In the following decades she published various novels which, in characteristically complicated and over-long sentences, dealt with the collective amnesia of West-German society with regard to the Nazi past and the terrors of family life. Although a critical examination of gender relations is a recurring theme in her novels, in particular in her modern-day Madame Bovary adaptation Abseits (1982) and the 1984 novel Die Zähmung, Elsner gained no popularity among the emerging German women's movement, arguably due to the fact that contemporary ‘Frauenliteratur’ consisted mostly of heartfelt confessional literature while Elsner's highly artificial language rendered an identificatory reading impossible. In addition, her texts put an emphasis on women's complicity in their own oppression, a notion which was at odds with the predominantly radical feminist theory which informed much of the German women's movement of the time.
Another theme to be found in many of Elsner's writings is that of class relations. From the 1960s on, Elsner had attended the meetings of the Dortmunder Gruppe 61, a group of writers who sought to engage with industrial production in a different way than the Bitterfelder Weg had in the GDR. Elsner herself publicly voiced her sympathies for the GDR in several interviews and joined the West-German Communist Party (DKP) in 1972, but she never subscribed to the aesthetics of socialist realism in her writing. Much like her female characters, the blue- and white-collar workers appearing in texts like Das Windei (1987) and Otto der Großaktionär (published posthumously in 2008) are mere negative mirror-images of their oppressors and provide no positive role model. In the late 1980s her publishing house cancelled her contract because her works were no longer commercially viable. Elsner was not able to attract the interest of a new publisher, leaving her feeling artistically isolated and powerless. Moreover, with the collapse of the Berlin Wall and the GDR, Elsner lost her hope of a social alternative to capitalism. She committed suicide in 1992.

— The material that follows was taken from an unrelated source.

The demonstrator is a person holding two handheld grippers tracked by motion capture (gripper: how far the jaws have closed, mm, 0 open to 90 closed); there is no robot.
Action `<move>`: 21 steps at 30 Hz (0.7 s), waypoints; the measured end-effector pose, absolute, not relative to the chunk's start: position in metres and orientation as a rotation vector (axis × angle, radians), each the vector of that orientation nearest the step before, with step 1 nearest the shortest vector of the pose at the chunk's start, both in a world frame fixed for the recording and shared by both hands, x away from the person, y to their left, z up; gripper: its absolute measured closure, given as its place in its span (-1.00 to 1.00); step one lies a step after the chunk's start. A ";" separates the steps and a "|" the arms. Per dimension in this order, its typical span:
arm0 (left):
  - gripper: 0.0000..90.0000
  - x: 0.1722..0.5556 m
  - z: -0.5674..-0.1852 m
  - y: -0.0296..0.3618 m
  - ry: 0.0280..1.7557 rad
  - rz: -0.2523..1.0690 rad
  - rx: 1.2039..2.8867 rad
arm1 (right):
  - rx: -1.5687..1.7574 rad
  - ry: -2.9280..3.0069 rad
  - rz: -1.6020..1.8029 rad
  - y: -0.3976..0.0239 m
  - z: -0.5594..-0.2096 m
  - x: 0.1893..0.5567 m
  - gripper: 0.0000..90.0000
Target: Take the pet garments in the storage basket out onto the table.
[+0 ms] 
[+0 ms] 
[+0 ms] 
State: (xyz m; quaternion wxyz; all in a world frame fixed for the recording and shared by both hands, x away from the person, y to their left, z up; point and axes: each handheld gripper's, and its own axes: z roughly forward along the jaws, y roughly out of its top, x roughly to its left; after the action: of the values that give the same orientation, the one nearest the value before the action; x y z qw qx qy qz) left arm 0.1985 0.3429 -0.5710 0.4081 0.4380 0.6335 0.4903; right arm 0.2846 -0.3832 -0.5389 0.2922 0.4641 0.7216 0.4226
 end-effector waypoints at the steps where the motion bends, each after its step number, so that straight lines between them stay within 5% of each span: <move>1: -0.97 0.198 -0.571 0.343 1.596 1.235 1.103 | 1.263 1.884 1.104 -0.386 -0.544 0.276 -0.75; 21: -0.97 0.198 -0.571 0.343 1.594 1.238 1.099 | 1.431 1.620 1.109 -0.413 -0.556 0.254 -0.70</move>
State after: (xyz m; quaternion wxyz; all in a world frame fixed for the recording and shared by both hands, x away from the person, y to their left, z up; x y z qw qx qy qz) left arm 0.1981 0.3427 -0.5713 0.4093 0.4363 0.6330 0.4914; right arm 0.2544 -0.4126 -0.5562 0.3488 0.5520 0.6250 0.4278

While Elsner has often been termed 'Jelinek's older sister' for her merciless satirical style and choice of subjects, there is very little research on her works. In 2000, Oskar Roehler, Elsner's son, directed a film, Die Unberührbare, based on his mother's last years. Although the film was a success, it did not heighten interest in Elsner's writing. Only recently, Verbrecher Verlag, a small publishing house in Berlin, has begun re-editing Elsner's writing, among them works which have never before been published.